#### Task brief
Print the lines below exactly, beginning with the one that contains "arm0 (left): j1" and stopping after the last line.

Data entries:
++++
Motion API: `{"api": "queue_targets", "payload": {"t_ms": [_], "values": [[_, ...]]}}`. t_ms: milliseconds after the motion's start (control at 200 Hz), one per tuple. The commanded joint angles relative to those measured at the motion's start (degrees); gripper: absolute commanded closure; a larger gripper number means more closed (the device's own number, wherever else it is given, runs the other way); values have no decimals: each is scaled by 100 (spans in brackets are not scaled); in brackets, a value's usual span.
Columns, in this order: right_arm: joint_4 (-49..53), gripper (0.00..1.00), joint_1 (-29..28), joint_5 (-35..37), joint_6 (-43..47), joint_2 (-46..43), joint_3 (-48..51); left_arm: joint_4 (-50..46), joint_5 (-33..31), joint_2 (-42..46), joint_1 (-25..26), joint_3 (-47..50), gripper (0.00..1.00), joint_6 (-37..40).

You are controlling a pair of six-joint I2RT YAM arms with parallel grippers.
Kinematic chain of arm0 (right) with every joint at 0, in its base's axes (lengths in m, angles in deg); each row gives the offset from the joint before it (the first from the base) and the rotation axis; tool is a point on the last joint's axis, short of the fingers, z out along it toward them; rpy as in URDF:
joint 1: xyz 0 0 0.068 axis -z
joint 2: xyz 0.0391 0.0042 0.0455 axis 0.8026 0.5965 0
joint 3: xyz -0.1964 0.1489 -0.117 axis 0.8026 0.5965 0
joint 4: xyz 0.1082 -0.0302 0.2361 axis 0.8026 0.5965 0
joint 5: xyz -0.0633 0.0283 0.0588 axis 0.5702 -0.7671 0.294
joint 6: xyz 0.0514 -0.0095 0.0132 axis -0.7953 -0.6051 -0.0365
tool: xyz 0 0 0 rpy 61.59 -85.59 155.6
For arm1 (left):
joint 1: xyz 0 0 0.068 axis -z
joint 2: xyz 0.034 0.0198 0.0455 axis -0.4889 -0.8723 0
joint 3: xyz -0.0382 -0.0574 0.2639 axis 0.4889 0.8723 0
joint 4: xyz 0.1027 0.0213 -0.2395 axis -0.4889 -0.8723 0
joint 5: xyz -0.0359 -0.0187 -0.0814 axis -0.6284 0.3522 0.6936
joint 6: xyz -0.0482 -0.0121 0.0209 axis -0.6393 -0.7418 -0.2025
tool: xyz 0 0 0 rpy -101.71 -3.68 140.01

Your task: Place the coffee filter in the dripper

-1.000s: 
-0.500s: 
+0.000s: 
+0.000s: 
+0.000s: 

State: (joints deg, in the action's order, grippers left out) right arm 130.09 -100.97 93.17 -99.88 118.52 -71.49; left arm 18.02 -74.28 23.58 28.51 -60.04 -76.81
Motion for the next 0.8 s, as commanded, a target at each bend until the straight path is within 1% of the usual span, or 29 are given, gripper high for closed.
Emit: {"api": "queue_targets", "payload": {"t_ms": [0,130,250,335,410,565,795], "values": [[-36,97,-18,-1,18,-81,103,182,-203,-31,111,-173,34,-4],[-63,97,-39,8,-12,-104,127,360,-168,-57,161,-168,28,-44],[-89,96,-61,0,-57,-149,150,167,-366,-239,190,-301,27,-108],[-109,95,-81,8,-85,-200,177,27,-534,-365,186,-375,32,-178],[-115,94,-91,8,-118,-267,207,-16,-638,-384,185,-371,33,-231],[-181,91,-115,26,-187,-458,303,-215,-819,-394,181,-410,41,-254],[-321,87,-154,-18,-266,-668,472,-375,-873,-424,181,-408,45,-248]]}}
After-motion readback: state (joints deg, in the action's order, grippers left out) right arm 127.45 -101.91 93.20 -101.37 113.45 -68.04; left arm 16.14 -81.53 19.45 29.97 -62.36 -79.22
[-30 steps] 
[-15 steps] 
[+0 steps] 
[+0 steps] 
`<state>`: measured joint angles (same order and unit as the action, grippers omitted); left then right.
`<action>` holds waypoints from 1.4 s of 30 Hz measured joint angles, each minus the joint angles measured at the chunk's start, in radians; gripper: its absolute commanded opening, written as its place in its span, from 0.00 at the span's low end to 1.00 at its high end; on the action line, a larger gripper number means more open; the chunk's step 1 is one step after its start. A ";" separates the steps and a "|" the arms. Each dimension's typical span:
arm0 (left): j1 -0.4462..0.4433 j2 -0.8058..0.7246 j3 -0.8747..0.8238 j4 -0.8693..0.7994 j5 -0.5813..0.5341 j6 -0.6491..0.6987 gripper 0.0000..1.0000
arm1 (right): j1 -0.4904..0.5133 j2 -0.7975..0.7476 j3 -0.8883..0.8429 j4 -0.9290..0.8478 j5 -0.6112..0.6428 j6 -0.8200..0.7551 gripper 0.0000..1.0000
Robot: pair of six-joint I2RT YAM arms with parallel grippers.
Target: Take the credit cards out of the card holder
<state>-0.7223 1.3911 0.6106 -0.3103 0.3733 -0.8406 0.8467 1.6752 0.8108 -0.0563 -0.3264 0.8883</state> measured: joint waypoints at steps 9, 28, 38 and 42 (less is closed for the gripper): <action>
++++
#### Solution to this task
arm0 (left): j1 -0.4462..0.4433 j2 -0.8058..0.7246 j3 -0.8747..0.8238 j4 -0.8693..0.7994 j5 -0.5813..0.5341 j6 -0.6491..0.6987 gripper 0.0000..1.0000
arm1 (right): j1 -0.4904..0.5133 j2 -0.7975..0.7476 j3 -0.8883..0.8429 j4 -0.9290..0.8478 j5 -0.6112..0.6428 j6 -0.8200..0.7551 gripper 0.0000..1.0000
Robot: pair of six-joint I2RT YAM arms with parallel grippers.
Target: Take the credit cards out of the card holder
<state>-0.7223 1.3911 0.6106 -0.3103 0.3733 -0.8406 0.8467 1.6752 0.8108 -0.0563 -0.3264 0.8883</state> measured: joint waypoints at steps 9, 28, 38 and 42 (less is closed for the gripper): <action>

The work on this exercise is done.